[[ Raw data, beginning ]]
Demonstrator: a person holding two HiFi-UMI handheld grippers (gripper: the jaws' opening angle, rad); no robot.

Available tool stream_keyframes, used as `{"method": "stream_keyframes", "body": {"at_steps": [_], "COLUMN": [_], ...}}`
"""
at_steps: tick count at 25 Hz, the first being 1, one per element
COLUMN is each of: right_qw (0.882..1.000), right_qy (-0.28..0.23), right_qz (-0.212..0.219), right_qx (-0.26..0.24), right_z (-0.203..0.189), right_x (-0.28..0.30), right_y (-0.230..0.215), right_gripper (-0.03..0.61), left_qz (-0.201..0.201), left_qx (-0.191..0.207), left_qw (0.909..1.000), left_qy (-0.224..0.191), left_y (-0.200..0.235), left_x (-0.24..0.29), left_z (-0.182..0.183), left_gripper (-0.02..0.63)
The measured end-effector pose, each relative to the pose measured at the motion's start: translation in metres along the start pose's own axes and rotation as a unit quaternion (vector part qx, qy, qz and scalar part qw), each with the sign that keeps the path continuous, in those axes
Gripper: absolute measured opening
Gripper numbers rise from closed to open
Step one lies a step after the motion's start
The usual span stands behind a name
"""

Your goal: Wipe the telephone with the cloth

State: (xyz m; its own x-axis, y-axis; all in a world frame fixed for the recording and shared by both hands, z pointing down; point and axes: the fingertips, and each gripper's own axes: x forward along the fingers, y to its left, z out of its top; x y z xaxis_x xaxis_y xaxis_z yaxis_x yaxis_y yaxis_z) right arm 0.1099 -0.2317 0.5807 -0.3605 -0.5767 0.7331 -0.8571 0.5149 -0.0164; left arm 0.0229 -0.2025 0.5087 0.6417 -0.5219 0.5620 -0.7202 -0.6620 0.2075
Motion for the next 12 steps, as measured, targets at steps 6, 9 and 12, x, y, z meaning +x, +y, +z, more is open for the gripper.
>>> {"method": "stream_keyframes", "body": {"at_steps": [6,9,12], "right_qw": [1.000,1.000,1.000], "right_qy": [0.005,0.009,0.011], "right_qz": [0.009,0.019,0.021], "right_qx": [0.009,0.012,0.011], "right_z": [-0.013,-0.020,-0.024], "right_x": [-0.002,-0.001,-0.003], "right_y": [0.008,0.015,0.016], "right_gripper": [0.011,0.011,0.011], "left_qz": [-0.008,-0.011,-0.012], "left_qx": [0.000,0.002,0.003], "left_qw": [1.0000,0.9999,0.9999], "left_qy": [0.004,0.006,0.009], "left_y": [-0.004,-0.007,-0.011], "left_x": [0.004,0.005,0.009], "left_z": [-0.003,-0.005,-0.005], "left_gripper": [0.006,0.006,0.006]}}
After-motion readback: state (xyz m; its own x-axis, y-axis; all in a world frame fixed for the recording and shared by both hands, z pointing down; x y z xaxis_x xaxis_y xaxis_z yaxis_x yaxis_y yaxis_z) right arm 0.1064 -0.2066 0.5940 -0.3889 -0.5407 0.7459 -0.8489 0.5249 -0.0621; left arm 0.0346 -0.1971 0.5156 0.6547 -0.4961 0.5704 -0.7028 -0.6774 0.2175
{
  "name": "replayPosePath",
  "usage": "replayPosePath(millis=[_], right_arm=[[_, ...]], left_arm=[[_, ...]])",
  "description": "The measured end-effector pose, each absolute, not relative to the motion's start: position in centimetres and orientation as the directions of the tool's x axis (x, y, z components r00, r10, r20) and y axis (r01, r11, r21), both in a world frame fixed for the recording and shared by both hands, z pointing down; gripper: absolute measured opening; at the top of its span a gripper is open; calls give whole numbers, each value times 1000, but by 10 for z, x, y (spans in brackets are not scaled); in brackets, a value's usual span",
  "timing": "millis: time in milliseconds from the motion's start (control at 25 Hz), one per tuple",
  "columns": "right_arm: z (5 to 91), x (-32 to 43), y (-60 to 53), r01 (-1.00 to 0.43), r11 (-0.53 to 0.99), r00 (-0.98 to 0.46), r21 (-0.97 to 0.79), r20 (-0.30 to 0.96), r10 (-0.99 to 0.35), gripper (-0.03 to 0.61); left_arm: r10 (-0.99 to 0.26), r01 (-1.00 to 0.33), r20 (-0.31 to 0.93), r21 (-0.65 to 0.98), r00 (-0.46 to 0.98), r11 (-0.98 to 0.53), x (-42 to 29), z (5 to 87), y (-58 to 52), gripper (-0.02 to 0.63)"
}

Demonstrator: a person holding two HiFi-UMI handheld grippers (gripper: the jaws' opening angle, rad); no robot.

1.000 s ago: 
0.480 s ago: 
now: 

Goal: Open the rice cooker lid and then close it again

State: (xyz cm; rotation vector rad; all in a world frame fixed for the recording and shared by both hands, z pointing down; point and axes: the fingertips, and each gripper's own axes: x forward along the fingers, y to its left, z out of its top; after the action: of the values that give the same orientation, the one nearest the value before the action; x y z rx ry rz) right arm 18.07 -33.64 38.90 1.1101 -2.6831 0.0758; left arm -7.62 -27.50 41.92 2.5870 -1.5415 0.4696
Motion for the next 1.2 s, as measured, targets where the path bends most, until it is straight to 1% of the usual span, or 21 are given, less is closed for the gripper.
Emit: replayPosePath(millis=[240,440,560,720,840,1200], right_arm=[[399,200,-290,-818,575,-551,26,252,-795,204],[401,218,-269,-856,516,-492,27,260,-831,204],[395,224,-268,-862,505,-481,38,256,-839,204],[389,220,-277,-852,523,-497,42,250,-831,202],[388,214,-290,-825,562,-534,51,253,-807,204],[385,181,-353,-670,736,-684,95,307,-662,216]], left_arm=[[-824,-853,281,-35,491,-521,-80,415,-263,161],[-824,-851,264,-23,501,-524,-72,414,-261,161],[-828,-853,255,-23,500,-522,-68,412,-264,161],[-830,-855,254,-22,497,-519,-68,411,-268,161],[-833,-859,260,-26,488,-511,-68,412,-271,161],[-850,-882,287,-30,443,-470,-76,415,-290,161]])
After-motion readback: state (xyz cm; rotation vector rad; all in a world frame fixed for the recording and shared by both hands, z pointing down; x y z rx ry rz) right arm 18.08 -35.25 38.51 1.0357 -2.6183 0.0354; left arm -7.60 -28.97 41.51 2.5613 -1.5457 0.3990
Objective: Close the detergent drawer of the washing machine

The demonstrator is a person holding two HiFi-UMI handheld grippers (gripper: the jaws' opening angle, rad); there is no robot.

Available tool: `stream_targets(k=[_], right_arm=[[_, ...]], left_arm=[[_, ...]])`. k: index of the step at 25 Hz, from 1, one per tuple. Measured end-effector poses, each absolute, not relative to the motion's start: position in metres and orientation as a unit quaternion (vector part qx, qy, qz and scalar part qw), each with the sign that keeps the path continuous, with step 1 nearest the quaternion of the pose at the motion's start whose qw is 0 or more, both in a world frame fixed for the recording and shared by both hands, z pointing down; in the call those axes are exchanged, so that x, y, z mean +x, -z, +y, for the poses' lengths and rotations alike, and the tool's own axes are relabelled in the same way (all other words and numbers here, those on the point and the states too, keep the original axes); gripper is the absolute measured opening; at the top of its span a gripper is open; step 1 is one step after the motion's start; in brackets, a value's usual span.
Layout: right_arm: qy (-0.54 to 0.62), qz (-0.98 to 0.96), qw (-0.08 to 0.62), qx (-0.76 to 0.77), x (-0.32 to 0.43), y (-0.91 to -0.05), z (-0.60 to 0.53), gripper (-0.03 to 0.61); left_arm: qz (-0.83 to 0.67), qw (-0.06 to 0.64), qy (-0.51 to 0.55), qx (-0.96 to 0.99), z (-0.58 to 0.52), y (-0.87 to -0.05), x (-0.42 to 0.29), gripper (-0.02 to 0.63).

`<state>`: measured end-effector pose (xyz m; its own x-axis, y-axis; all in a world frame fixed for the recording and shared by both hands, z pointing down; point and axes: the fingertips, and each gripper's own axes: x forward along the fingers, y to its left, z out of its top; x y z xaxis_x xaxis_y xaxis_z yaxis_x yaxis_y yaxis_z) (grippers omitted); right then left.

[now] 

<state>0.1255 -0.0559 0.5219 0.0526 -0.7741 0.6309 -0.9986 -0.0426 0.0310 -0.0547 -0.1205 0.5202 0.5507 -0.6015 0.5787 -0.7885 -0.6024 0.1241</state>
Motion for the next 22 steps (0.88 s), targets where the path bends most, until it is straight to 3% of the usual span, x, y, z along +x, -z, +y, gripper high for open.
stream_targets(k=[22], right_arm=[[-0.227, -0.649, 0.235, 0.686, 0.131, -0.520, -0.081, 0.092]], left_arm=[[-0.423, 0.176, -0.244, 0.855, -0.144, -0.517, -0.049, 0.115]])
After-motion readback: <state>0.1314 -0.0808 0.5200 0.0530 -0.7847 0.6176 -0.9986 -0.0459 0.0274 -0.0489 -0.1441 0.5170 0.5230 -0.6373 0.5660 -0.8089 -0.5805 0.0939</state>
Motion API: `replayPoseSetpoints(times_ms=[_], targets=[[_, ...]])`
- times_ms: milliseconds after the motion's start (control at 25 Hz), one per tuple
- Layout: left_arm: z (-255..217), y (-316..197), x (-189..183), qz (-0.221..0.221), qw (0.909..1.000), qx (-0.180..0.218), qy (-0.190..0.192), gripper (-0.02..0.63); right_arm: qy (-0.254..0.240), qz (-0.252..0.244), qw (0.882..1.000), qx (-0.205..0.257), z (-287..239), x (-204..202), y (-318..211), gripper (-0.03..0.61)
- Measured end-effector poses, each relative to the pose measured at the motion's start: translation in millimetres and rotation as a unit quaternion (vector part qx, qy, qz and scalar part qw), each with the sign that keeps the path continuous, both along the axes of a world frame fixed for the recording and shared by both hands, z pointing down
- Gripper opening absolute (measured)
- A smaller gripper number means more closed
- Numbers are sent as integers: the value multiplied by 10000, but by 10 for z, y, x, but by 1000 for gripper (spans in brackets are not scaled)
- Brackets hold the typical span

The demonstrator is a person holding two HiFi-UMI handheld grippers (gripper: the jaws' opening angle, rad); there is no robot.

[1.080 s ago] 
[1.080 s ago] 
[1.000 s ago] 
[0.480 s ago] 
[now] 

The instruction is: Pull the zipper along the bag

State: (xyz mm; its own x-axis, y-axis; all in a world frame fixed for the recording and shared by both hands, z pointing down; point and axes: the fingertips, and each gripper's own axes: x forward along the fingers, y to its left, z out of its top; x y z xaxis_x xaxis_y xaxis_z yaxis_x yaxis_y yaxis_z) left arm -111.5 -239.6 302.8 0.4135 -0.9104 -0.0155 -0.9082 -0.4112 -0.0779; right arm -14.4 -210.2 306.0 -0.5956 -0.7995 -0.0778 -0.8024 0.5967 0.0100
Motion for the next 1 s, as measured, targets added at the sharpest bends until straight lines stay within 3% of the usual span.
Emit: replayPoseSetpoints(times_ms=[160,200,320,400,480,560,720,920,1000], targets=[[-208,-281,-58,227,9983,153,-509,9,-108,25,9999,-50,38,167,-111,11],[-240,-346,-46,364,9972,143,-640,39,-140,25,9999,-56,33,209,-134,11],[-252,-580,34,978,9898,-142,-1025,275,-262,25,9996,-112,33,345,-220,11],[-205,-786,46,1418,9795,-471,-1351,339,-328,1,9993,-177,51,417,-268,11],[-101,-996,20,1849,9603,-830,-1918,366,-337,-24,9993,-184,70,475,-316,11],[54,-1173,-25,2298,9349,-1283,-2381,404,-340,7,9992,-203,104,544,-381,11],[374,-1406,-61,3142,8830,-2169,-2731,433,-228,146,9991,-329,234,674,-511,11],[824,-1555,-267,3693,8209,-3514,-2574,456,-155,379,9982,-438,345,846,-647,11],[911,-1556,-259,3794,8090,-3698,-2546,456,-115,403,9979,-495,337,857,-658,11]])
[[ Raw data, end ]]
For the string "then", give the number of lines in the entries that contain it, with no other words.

Solution to the exercise: 2